Copy out each line of the material exactly. Pictures do not belong in the copy.

+++

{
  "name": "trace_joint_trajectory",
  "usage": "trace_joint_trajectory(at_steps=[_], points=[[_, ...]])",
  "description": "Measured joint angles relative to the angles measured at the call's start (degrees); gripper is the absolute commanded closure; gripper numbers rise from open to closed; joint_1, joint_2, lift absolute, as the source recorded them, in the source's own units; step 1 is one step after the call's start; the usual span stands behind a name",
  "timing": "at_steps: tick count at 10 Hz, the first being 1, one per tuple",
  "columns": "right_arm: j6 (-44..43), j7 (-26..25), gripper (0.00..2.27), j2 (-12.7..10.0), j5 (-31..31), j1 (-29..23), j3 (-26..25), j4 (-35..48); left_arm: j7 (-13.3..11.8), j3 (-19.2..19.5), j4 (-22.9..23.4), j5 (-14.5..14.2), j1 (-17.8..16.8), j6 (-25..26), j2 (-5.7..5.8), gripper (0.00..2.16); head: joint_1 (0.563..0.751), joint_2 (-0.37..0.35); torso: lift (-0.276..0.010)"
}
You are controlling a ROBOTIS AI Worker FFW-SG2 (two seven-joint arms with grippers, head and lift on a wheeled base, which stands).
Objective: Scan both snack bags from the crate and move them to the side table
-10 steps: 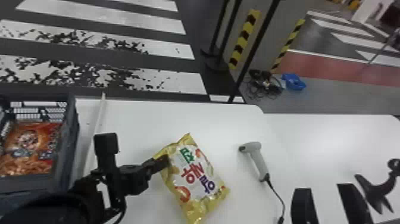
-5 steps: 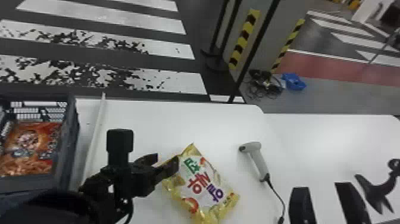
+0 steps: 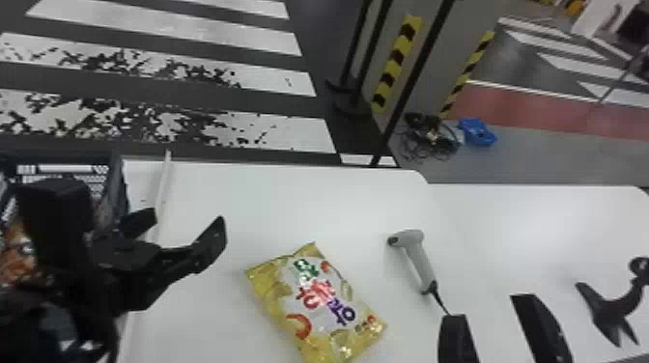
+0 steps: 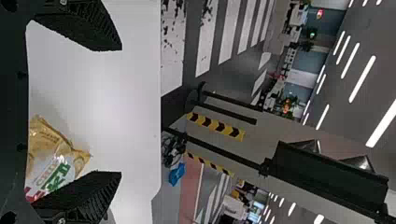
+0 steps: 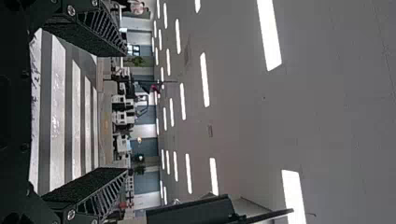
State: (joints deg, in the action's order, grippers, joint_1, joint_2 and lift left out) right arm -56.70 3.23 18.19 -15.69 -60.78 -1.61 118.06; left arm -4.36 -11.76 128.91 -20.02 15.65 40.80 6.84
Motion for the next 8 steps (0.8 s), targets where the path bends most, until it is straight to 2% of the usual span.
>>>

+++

- [SOLVED EXERCISE]
{
  "name": "trace_joint_trajectory",
  "usage": "trace_joint_trajectory(at_steps=[_], points=[[_, ...]])",
  "description": "Measured joint angles relative to the angles measured at the call's start (degrees); gripper is the absolute commanded closure; gripper numbers rise from open to closed; joint_1, joint_2, lift absolute, as the source recorded them, in the source's own units; step 1 is one step after the call's start; the usual span stands behind a name",
  "timing": "at_steps: tick count at 10 Hz, the first being 1, one per tuple",
  "columns": "right_arm: j6 (-44..43), j7 (-26..25), gripper (0.00..2.27), j2 (-12.7..10.0), j5 (-31..31), j1 (-29..23), j3 (-26..25), j4 (-35..48); left_arm: j7 (-13.3..11.8), j3 (-19.2..19.5), j4 (-22.9..23.4), j5 (-14.5..14.2), j1 (-17.8..16.8), j6 (-25..26), j2 (-5.7..5.8), gripper (0.00..2.16); head: joint_1 (0.563..0.751), joint_2 (-0.37..0.35); torso: lift (-0.276..0.010)"
}
You are controlling a ROBOTIS AI Worker FFW-SG2 (two seven-joint arms with grippers, head and lift on a wheeled base, which stands).
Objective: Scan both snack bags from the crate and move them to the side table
-10 steps: 
-5 steps: 
+0 steps: 
+0 steps: 
+0 steps: 
State: (joints deg, in the action's order, grippers, joint_1, joint_2 and lift left out) right arm -56.70 3.23 18.19 -15.69 -60.78 -1.61 118.06; left arm -4.36 -11.76 128.91 -20.02 15.65 40.80 6.84
Motion for the next 8 steps (0.8 s), targets where the path bends most, until it is straight to 2% of the usual span.
>>>

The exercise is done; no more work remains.